▸ **Directions for this task**
Print the lines that start the entries and continue through the one holding "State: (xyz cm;", please, exactly and with the pictures omitted.

▸ **Supplied material**
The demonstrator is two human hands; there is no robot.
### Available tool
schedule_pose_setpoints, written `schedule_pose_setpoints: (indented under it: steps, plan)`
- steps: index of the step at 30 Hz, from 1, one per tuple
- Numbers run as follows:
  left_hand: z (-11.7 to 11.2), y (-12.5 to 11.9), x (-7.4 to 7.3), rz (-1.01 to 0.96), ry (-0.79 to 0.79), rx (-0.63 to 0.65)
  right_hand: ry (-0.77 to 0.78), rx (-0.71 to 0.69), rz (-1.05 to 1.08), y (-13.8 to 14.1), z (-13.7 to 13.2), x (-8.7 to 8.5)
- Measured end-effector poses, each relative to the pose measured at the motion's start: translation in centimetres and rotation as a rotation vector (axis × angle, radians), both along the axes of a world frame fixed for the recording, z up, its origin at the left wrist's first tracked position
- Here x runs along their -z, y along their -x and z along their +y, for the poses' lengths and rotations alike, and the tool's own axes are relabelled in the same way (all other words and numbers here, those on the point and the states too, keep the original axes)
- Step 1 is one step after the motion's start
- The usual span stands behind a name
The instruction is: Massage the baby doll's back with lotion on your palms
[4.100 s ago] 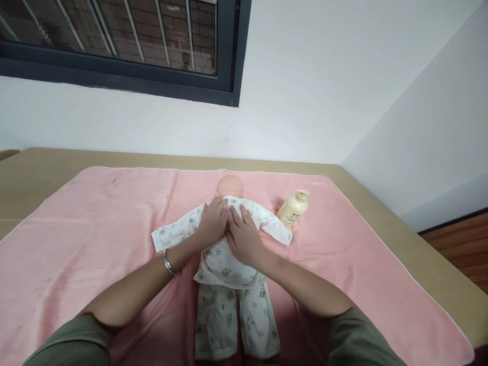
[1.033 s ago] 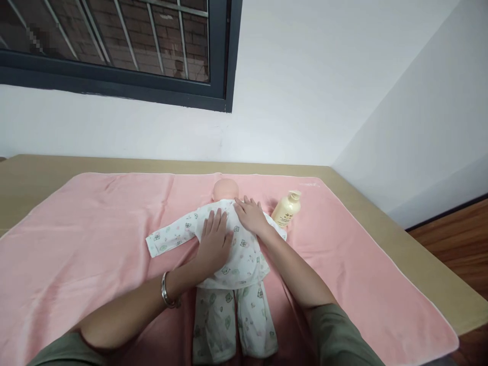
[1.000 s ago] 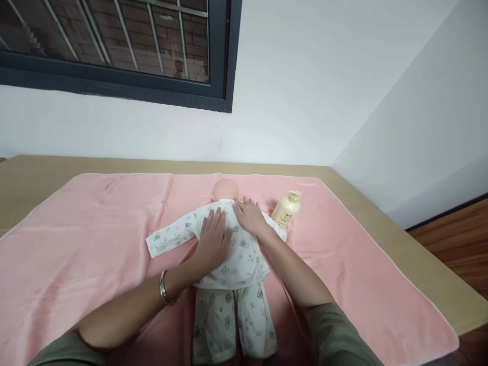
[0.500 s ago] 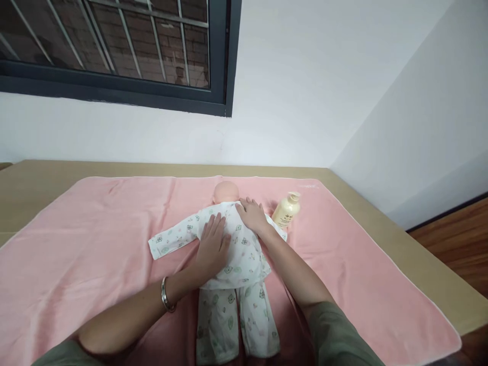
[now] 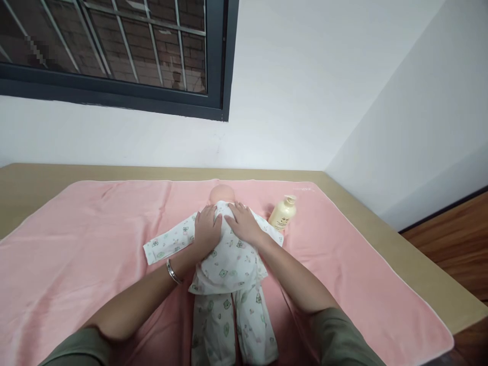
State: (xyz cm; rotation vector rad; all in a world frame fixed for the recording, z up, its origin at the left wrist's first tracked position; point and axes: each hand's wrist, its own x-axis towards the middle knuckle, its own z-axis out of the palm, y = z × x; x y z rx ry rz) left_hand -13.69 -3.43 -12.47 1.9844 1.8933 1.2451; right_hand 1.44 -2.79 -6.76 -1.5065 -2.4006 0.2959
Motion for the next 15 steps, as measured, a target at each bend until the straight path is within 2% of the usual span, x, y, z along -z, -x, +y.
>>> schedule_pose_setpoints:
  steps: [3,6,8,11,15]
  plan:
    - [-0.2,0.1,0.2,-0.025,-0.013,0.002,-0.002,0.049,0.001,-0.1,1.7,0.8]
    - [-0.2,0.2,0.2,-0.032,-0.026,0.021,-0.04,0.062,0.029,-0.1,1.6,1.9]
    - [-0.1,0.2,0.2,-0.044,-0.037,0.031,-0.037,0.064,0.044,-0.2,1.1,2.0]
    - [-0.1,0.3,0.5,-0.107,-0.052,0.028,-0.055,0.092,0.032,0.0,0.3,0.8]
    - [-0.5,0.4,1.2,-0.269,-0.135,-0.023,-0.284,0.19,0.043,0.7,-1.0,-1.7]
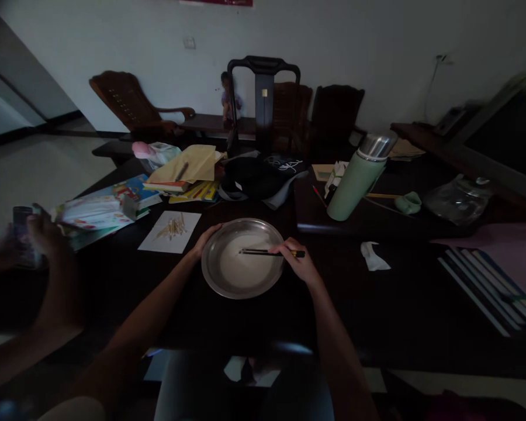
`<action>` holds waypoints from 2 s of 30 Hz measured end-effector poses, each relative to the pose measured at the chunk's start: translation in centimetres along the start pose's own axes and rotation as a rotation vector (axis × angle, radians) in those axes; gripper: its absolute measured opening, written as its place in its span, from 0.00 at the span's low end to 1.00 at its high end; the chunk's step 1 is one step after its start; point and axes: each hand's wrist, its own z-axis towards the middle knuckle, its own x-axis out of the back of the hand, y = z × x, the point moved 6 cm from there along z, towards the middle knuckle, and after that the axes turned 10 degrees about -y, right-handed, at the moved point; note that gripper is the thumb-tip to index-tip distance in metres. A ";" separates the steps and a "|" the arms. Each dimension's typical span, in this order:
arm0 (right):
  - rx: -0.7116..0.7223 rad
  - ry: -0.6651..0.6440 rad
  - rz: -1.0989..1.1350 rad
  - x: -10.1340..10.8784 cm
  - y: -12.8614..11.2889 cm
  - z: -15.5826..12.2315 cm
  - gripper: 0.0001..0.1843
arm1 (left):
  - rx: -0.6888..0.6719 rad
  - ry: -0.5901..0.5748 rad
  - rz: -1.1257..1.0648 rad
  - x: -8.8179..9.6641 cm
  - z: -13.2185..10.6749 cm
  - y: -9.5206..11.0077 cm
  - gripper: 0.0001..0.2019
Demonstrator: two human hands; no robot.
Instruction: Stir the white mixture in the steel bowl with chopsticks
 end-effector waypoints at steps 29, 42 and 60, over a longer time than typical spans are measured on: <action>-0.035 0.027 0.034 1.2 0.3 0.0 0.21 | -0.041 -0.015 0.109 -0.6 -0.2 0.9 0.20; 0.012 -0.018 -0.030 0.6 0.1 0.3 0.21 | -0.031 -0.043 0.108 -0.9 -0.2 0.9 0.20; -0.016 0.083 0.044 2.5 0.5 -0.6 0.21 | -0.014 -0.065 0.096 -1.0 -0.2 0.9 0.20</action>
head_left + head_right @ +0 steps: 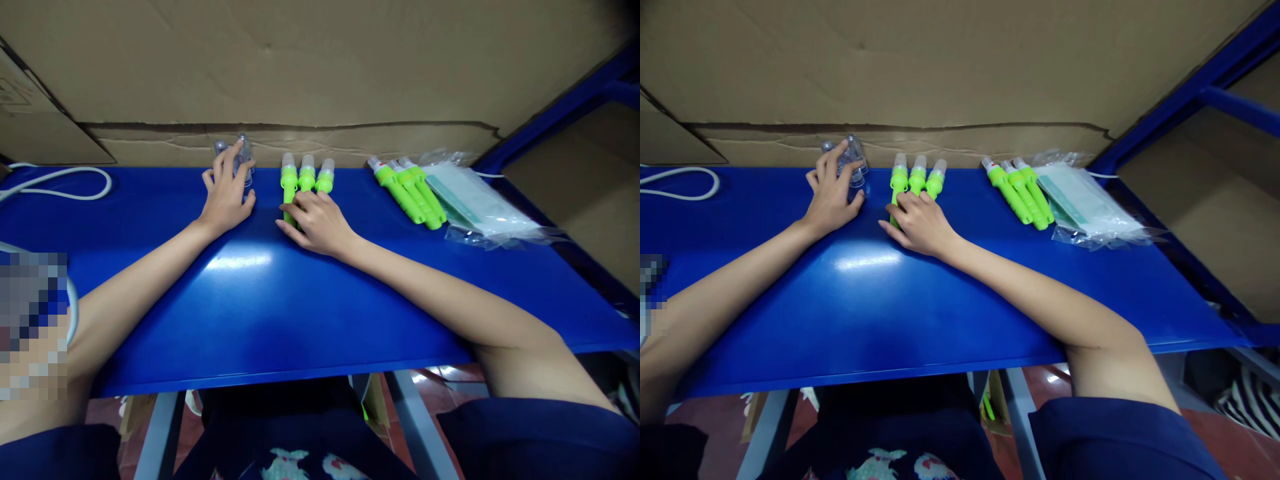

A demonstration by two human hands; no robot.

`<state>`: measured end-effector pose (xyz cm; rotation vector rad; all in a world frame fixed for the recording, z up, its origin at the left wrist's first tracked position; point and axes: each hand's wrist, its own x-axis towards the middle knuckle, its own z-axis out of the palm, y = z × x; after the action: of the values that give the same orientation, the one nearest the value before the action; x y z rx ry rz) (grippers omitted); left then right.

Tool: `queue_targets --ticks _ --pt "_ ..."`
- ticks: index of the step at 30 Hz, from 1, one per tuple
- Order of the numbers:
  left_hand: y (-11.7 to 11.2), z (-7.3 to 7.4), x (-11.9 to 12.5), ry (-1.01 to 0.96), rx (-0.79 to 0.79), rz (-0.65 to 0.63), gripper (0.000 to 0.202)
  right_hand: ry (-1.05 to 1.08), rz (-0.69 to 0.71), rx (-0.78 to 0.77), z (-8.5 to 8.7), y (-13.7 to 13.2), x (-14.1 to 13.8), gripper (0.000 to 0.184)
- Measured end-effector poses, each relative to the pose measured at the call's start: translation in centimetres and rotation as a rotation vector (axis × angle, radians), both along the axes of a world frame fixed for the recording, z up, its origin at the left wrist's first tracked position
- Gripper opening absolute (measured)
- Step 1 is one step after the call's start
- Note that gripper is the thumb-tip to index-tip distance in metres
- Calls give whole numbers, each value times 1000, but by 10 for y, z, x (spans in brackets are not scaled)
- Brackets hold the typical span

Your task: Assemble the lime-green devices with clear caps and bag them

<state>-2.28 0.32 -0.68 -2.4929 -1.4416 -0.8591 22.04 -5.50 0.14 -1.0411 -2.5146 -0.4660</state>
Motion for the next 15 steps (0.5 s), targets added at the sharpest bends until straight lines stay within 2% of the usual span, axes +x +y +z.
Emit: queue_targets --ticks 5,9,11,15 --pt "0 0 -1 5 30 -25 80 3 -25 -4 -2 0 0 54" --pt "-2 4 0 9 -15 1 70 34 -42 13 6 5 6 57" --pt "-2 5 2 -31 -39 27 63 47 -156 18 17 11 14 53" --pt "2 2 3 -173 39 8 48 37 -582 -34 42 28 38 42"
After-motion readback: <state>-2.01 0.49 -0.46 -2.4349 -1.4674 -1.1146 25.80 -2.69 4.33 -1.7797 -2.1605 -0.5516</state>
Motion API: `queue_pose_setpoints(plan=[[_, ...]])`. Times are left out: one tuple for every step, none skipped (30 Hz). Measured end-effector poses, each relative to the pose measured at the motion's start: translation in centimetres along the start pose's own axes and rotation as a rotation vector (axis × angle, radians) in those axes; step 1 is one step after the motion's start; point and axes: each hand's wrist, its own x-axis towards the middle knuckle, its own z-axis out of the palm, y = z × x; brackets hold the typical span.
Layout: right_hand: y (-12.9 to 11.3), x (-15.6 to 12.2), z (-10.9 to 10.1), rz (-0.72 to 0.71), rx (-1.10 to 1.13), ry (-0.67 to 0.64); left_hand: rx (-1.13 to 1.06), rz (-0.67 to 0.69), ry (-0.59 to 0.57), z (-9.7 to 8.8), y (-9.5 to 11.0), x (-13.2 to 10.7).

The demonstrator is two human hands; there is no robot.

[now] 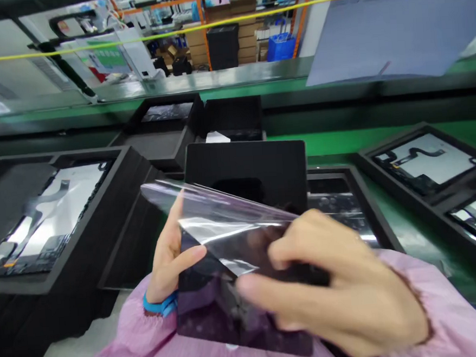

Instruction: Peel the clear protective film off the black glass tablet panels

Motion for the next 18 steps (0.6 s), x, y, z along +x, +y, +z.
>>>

▸ **Exercise output**
The demonstrator is two human hands; there is no robot.
### Available tool
schedule_pose_setpoints, written `schedule_pose_setpoints: (indented under it: steps, plan)`
- steps: index of the step at 30 Hz, from 1, one per tuple
- Numbers run as follows:
  left_hand: z (-11.7 to 11.2), y (-12.5 to 11.9), x (-7.4 to 7.3), rz (-1.01 to 0.96), ry (-0.79 to 0.79), rx (-0.63 to 0.65)
  right_hand: ry (-0.77 to 0.78), rx (-0.71 to 0.69), rz (-1.05 to 1.08), y (-13.8 to 14.1), z (-13.7 to 13.2), x (-8.7 to 8.5)
- Measured end-effector poses, each relative to the pose measured at the motion's start: translation in centimetres and rotation as a rotation vector (axis × angle, radians), both along the axes of a world frame fixed for the recording, z up, its origin at the left wrist's first tracked position
- Here x runs along their -z, y along their -x and z along their +y, for the poses' lengths and rotations alike, and the tool's own axes are relabelled in the same way (all other words and numbers here, those on the point and the states too, keep the original axes)
- Step 1 is one step after the motion's start
- The usual span stands behind a name
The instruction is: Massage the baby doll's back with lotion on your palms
[4.100 s ago] 
[1.033 s ago] 
[1.000 s ago] 
[0.500 s ago] 
[now] 
State: (xyz cm; rotation vector rad; all in a world frame fixed for the recording, z up, its origin at the left wrist's first tracked position; point and axes: each hand's wrist, its own x-axis towards the middle knuckle, its own z-axis out of the palm, y = z × x; x y z rx ry rz) left_hand -13.69 -3.43 -12.47 1.9844 1.8933 1.2451; right_hand 1.44 -2.79 -6.76 -1.5065 -2.4006 0.2959

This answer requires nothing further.